Your instructions: Where a line in the listing contains the string "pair", copy that line out.

-*-*-

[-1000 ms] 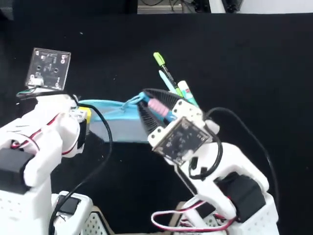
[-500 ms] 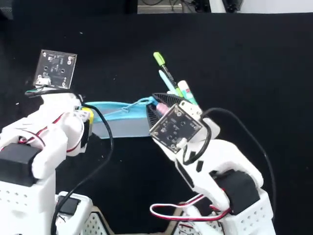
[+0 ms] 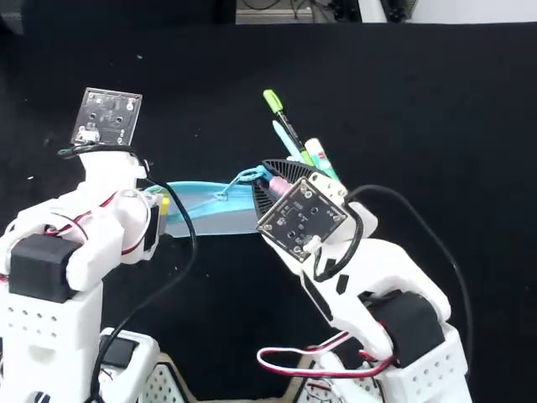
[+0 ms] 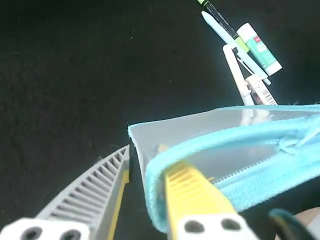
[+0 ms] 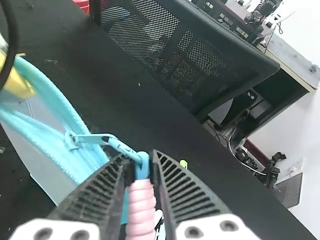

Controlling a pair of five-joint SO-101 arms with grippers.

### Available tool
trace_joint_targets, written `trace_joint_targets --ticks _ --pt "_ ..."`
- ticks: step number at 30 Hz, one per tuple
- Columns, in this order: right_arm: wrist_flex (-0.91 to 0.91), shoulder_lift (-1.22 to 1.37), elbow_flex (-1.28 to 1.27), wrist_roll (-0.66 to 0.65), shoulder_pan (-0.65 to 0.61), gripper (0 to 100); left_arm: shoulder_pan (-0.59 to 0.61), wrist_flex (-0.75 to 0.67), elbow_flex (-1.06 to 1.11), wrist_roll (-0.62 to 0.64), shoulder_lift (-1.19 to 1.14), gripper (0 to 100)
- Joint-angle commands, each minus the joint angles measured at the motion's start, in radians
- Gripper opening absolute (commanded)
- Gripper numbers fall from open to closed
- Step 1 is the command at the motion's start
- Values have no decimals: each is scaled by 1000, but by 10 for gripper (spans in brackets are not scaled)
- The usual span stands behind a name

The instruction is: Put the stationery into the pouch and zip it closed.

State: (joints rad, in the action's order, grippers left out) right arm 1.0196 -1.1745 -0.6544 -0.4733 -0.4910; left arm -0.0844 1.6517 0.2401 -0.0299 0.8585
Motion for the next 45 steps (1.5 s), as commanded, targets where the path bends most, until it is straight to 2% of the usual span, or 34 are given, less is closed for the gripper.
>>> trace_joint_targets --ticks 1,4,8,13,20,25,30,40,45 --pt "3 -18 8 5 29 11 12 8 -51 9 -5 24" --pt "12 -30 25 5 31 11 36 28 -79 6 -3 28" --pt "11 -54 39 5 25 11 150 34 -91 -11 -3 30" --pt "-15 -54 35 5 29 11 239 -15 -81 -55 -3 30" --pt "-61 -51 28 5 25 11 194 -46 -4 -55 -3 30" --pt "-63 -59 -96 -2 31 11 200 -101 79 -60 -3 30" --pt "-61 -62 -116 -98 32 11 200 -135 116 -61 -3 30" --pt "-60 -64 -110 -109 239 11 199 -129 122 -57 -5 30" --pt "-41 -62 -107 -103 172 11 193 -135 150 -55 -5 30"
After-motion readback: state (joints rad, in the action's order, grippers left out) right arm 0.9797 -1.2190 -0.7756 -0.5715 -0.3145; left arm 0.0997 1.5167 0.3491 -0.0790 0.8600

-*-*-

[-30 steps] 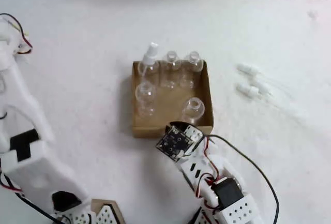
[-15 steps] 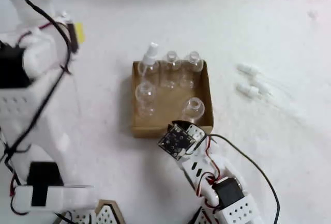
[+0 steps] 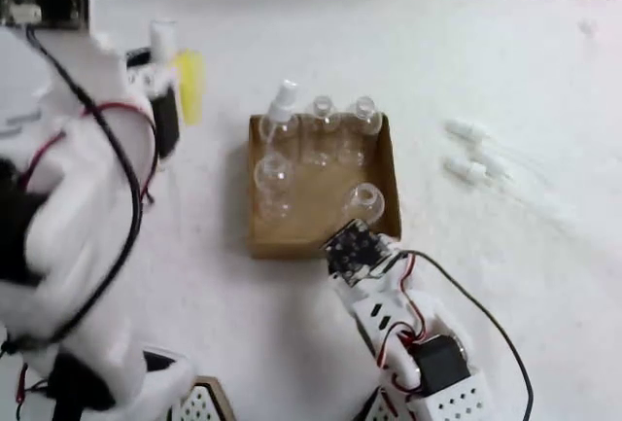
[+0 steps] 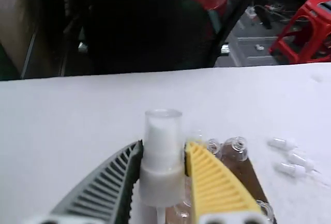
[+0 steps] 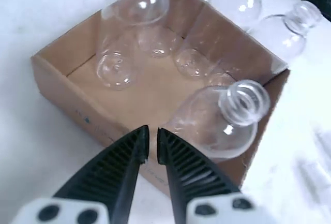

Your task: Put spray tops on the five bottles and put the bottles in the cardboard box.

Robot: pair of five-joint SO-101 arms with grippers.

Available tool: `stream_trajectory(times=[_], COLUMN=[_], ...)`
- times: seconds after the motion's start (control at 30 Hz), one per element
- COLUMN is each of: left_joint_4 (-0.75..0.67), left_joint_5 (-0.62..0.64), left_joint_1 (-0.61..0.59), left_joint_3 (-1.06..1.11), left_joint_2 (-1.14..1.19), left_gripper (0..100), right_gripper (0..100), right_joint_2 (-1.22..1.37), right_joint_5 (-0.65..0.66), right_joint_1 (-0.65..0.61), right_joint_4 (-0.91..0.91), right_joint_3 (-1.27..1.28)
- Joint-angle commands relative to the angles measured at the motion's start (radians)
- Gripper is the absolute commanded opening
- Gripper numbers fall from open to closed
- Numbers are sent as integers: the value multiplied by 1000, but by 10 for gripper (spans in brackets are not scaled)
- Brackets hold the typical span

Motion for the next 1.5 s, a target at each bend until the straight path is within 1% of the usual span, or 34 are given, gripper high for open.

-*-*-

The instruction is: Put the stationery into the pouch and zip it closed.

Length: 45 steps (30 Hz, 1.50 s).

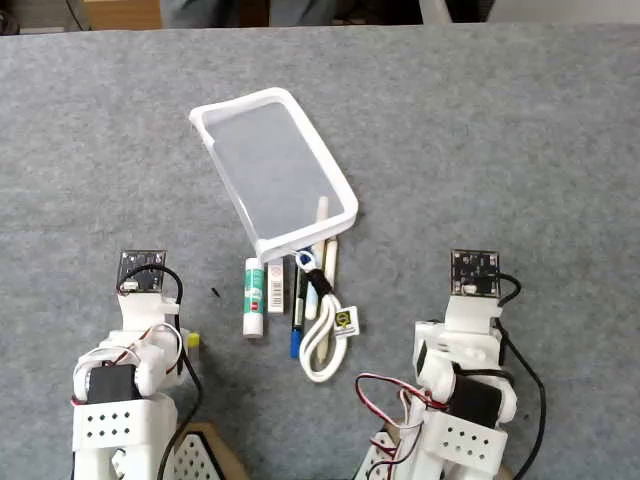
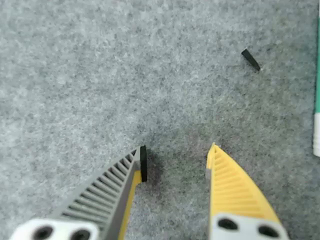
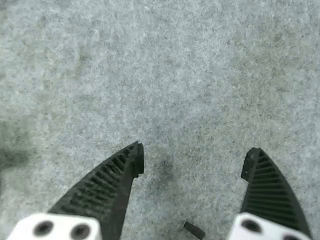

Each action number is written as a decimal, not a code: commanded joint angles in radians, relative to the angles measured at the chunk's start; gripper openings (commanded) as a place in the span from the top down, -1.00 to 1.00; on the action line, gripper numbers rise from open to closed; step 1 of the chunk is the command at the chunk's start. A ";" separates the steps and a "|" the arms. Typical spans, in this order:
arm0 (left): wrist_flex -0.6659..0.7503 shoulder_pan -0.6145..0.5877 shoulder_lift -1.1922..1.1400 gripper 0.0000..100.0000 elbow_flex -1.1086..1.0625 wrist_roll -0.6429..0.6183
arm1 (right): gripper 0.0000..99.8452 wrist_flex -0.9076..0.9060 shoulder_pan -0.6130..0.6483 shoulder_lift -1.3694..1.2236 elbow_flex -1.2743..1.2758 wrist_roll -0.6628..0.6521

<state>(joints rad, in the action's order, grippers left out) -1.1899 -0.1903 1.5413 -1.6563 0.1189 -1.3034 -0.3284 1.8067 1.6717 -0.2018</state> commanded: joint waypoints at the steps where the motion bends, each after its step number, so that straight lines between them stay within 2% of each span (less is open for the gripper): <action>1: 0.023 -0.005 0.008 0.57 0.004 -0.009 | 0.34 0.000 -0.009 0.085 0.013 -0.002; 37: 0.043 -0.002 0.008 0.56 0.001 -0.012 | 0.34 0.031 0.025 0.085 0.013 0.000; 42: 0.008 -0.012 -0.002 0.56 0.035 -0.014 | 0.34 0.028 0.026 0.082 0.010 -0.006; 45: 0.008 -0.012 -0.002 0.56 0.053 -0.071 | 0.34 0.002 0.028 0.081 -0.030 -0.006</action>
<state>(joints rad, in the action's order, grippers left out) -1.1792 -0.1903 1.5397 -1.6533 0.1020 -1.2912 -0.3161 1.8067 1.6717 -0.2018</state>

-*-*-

Task result:
Controlling a pair of five-joint SO-101 arms with grippers.
Robot: pair of five-joint SO-101 arms with grippers.

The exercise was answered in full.